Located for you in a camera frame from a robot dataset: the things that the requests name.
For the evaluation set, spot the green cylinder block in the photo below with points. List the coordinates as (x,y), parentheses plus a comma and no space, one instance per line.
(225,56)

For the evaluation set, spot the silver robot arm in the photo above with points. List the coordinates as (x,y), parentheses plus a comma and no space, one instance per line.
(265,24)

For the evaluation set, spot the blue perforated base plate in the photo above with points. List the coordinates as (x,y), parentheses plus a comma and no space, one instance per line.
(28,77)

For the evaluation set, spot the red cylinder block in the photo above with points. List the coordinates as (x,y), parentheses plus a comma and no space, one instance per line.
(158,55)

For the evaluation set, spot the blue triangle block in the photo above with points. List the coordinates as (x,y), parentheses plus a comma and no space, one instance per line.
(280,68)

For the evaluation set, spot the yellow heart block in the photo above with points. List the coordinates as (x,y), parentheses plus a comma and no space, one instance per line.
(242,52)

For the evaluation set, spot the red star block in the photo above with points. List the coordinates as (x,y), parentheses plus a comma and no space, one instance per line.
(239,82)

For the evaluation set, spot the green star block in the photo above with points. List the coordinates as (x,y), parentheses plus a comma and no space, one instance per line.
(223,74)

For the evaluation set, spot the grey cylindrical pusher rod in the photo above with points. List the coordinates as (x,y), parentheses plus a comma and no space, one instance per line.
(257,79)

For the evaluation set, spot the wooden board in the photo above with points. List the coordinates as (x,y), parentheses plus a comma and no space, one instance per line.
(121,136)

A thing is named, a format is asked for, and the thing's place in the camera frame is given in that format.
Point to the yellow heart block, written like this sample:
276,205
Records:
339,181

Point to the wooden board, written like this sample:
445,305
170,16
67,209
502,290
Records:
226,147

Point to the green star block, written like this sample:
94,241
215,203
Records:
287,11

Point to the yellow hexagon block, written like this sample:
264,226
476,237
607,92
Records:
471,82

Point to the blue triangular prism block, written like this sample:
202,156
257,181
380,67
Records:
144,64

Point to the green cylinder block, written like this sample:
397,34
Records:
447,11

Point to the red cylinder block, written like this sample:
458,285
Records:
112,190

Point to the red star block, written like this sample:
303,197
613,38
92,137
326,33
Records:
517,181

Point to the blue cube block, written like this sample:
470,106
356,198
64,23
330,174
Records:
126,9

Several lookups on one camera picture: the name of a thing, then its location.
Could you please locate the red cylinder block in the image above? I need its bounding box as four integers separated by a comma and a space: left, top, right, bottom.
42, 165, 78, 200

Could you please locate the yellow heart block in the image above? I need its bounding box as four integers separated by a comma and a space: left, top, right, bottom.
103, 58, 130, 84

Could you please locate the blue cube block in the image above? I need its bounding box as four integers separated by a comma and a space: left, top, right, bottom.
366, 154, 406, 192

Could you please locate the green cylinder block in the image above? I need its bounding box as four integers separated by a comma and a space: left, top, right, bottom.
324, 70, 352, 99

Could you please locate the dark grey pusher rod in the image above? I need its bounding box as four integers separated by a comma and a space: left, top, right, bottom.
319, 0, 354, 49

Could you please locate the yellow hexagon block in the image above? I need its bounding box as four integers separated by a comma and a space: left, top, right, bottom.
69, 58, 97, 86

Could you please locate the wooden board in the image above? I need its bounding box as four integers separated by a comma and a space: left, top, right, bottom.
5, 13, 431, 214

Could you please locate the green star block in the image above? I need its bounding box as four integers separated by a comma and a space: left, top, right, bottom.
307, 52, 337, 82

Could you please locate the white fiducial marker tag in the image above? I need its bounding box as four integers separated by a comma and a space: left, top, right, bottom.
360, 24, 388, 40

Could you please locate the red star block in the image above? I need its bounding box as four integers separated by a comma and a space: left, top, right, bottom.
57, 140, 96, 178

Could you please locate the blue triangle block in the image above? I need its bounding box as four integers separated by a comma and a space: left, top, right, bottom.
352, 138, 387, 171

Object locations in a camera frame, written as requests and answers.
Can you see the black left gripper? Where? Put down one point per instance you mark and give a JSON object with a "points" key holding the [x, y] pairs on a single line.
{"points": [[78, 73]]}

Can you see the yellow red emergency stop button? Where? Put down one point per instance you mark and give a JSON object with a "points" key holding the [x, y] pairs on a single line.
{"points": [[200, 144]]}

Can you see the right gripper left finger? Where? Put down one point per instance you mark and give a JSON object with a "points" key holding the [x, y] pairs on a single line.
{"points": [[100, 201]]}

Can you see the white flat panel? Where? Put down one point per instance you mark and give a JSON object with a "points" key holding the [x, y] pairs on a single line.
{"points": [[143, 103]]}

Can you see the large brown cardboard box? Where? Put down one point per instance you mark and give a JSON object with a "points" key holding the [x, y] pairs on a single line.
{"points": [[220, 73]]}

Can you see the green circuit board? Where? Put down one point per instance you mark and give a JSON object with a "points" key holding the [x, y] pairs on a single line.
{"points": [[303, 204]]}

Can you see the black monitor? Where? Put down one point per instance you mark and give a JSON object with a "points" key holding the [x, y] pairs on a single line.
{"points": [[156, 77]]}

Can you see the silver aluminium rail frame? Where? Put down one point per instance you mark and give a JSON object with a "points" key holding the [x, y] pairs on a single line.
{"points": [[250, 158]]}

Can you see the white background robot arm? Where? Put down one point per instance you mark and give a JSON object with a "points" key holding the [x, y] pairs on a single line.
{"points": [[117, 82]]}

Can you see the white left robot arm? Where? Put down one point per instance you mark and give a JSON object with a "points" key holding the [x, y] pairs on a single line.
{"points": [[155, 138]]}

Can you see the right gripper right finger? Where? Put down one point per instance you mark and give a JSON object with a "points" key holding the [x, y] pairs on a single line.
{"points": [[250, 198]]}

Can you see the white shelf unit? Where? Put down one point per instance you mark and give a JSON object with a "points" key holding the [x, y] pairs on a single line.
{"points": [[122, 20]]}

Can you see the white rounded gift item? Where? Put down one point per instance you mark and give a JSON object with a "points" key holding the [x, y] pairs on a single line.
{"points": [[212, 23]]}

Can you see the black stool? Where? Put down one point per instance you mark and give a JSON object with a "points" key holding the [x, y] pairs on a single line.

* TASK TO COMPLETE: Search the data above for "that" and copy every line where it turns up.

* SOLUTION TO THIS EXERCISE:
Located for you in a camera frame from a robot dataset: the things that the requests name.
A thing is named, a format is asked for, and the thing's place in the camera frame is given in that format.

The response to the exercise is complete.